Diagnoses: Make sure all the diagnoses are accurate and refer
to something that you've actually had. Then, make sure they
are not exaggerated. For instance, if you told your doctor
you were tired at your appointment, he or she may have listed
fatigue in your health records. This is not nearly as interesting
to insurers as a mention of the more serious chronic fatigue
syndrome, so be sure the description is correct.
Updates: You should also check for conditions that have improved
(heartburn, cholesterol, obesity, etc) or circumstances that
have changed, such as quitting smoking, and have your file
updated.
How to Correct Errors
If you do find errors in your medical records, the first
step is to send a certified letter, with return receipt requested,
to each doctor's practice that has the health records you
need to correct.

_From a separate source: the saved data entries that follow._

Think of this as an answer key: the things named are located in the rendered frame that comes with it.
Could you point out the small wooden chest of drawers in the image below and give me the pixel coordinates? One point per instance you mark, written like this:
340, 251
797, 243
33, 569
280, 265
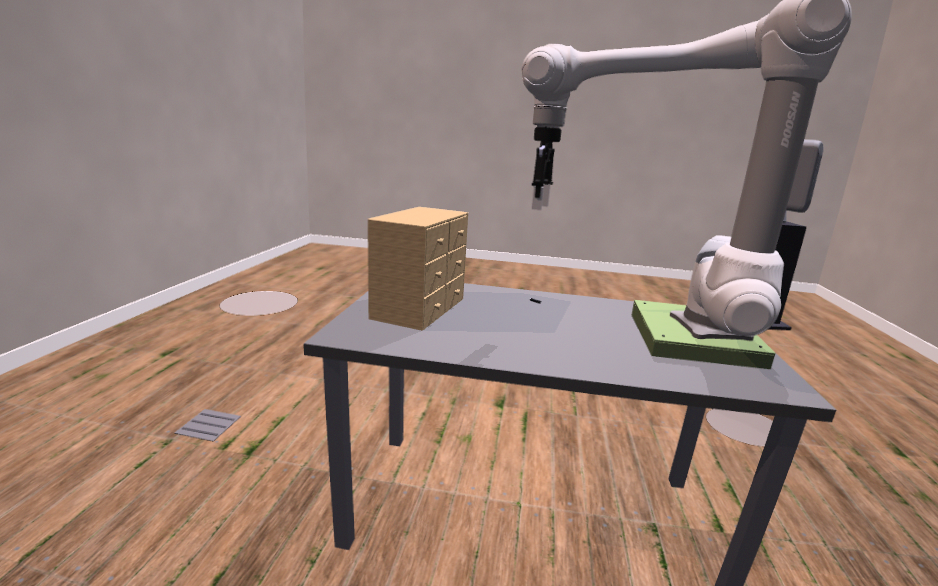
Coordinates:
396, 265

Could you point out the brown wooden drawer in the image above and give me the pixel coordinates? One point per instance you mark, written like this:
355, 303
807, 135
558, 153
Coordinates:
454, 291
456, 260
434, 245
435, 273
434, 305
457, 232

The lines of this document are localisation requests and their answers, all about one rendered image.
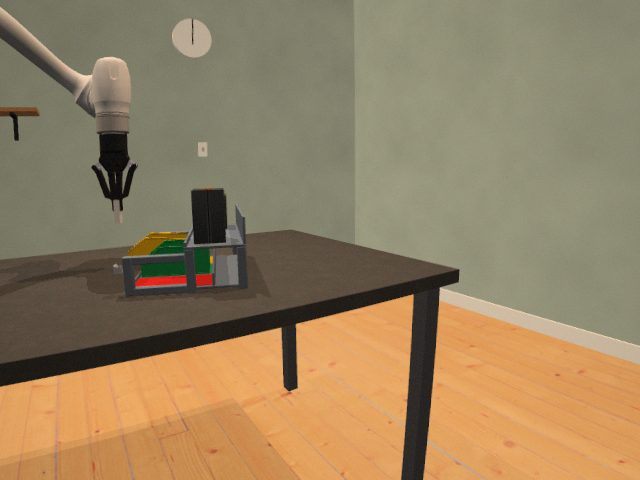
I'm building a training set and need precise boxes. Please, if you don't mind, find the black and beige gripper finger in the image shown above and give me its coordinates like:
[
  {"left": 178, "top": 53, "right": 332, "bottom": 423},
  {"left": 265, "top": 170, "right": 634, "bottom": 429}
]
[
  {"left": 115, "top": 160, "right": 138, "bottom": 224},
  {"left": 91, "top": 160, "right": 118, "bottom": 224}
]

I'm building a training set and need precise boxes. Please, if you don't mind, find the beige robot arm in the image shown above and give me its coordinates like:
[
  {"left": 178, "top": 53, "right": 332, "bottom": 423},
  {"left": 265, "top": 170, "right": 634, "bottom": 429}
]
[{"left": 0, "top": 7, "right": 131, "bottom": 134}]

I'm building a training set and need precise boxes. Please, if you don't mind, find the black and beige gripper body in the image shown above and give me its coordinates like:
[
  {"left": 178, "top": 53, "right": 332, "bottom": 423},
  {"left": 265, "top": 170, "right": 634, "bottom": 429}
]
[{"left": 99, "top": 134, "right": 130, "bottom": 172}]

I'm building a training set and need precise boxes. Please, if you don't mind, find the green bin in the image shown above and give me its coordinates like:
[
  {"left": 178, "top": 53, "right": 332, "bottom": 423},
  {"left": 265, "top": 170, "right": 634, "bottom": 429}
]
[{"left": 141, "top": 240, "right": 210, "bottom": 277}]

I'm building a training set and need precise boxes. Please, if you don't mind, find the yellow bin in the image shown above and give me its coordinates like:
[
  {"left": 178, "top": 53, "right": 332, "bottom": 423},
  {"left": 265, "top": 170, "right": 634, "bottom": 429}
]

Include an explanation of the error and any
proof you have to the contrary.
Another option, particularly if your health records are complex,
is to hire a claims-assistance professional, who can search
for errors for you using their highly trained eye.
Once the errors are corrected, it's up to you to bring them
to the attention of your insurance agent and ask for a better
rate.
The Next Generation of Medical Records
The buzz around the health care world is that electronic
medical records (EMR) will soon replace most all paper versions,
and will drastically improve efficiency while reducing errors.
One report published in Health Affairs even found that "effective
EMR implementation and networking could eventually save more
than $81 billion annually -- by improving health care efficiency
and safety."
Though still in the planning stages, there is growing concern
that electronic records could put patients' personal information
at risk.
"How well privacy can be safeguarded in a national electronic
system is the $64,000 question," said Carole Klove, chief
compliance and privacy officer for UCLA Medical Sciences.
She pointed out that electronic records have their plus-side,
such as allowing patients in New Orleans to fill prescriptions
during Hurricane Katrina, "
but certainly there
are risks in having all your records electronic," she
says. "Risks can result in inappropriate access."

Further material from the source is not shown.